Our environment is seeing the new branded icon only when we have the self-service open. As soon as we close self-service the icon reverts back to the standard jamf icon.

I called support today and we were able to figure out why this is happening but we haven't quite figured out what's causing it not work properly.

Ultimately, we were able to fix the problem by changing the ownership of the self-service.app when the icon is failing to stick, the owner is for some reason set to our Jamf management account. When we change the owner to the user that's logged in, the icon sticks.

So my question is why would the owner of the self-service.app be set to our management account by default?

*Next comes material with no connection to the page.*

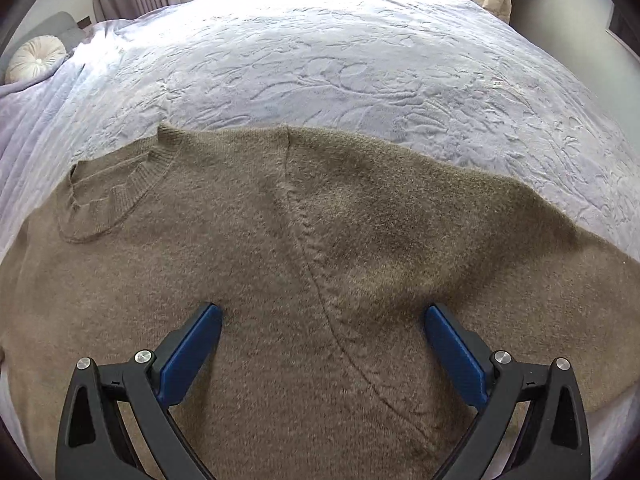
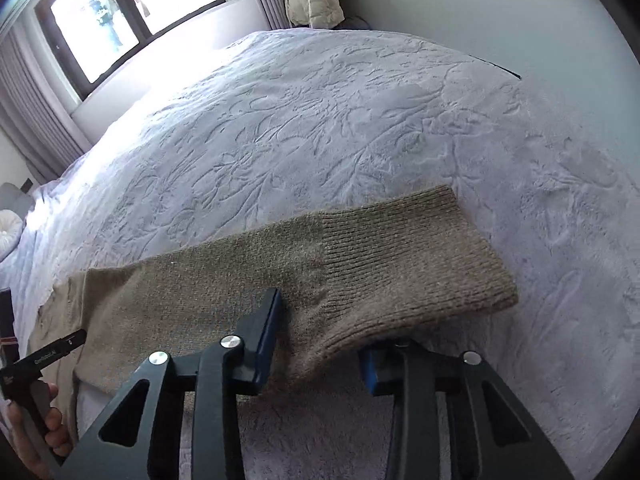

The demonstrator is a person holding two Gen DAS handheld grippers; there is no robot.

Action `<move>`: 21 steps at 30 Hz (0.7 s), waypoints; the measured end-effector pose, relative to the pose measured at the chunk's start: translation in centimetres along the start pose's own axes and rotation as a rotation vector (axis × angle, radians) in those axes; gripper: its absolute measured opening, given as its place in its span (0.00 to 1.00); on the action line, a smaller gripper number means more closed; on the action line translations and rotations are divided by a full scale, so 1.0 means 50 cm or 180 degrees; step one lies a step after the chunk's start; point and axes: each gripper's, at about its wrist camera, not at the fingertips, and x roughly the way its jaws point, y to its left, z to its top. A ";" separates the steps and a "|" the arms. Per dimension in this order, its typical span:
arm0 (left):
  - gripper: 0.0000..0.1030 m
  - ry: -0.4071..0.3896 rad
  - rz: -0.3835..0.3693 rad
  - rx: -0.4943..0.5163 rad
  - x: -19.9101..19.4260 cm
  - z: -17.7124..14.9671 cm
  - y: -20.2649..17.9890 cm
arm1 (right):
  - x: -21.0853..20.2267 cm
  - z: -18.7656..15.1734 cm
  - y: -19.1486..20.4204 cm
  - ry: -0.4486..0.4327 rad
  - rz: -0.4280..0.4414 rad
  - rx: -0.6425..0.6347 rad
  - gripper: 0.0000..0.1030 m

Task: Fold small clothes
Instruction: 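Carry the held sleeve across the sweater body with the right tool and release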

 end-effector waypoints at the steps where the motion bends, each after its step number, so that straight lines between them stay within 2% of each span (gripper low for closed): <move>1: 1.00 0.0014 0.0026 0.0011 0.006 0.002 -0.004 | 0.004 0.003 0.003 0.0002 -0.0013 -0.0015 0.23; 3: 1.00 0.0030 0.0108 0.0111 0.017 0.007 -0.017 | 0.008 0.010 0.008 -0.0034 0.0003 -0.0072 0.10; 5: 1.00 0.0075 0.0020 0.0113 0.008 0.017 -0.011 | -0.003 0.016 0.014 -0.0069 -0.0005 -0.0039 0.07; 7: 1.00 0.0022 -0.0182 -0.0041 -0.012 0.025 0.015 | -0.044 0.014 0.027 -0.0293 0.0009 -0.0088 0.07; 8: 1.00 -0.0051 -0.0206 -0.0168 -0.021 0.024 0.035 | -0.071 0.013 0.046 -0.0449 -0.0074 -0.0205 0.07; 9: 1.00 -0.0067 -0.0153 -0.0233 -0.020 0.023 0.045 | -0.090 0.010 0.059 -0.0527 -0.0129 -0.0286 0.07; 11: 1.00 0.0161 0.0070 -0.0053 0.021 0.020 0.032 | -0.125 0.011 0.097 -0.0695 -0.0239 -0.0461 0.07; 14: 1.00 0.0053 0.0172 0.0210 0.009 0.023 0.010 | -0.168 0.016 0.167 -0.0830 -0.0342 -0.0713 0.07; 15: 1.00 0.0067 0.0105 0.0198 0.002 0.027 0.014 | -0.178 0.019 0.185 -0.0862 -0.0355 -0.0768 0.07; 17: 1.00 0.0040 -0.0216 0.0001 -0.024 0.033 0.052 | -0.219 0.018 0.237 -0.1001 -0.0368 -0.0923 0.07; 21: 1.00 -0.0063 -0.0242 -0.0272 -0.057 0.026 0.158 | -0.279 0.006 0.356 -0.1237 -0.0307 -0.1255 0.07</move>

I'm going to start disabling all our policies and DEP prestage to try to narrow down what could be causing this, but if any of you have some ideas, i'm all ears .

Thanks!

1 ACCEPTED SOLUTION

LovelessinSEA
Contributor II

Well it appears that our specific issue was related to the account payload for the management account in our DEP Prestage. Removed that payload and Viola!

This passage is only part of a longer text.